The full Jupyter notebook for this page can accessed here; api.ipynb. Try it for yourself!

Initialisation

from pathlib import Path
import nbformat as nbf
from jupyter_cache import get_cache
from jupyter_cache.base import NbBundleIn
from jupyter_cache.executors import load_executor, list_executors
from jupyter_cache.utils import (
    tabulate_cache_records, 
    tabulate_stage_records
)

First we setup a cache and ensure that it is cleared.

Important

Clearing a cache wipes its entire content, including any settings (such as cache limit).

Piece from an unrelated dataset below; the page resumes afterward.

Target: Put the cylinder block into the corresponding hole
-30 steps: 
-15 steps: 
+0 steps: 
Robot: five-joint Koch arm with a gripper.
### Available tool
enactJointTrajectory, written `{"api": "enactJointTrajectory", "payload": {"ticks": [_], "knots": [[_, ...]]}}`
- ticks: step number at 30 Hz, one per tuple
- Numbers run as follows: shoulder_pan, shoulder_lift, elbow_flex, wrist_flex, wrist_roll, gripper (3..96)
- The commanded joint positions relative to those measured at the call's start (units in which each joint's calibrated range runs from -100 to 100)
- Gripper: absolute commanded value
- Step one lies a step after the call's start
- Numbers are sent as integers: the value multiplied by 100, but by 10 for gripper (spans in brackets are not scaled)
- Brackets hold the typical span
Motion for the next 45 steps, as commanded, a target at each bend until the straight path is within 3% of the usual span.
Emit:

cache = get_cache(".jupyter_cache")
cache.clear_cache()
cache
JupyterCacheBase('/Users/cjs14/GitHub/jupyter-cache/docs/using/.jupyter_cache')
print(cache.list_cache_records())
print(cache.list_staged_records())
[]
[]

Cacheing Notebooks

To directly cache a notebook:

record = cache.cache_notebook_file(
    path=Path("example_nbs", "basic.ipynb")
)
record
NbCacheRecord(pk=1)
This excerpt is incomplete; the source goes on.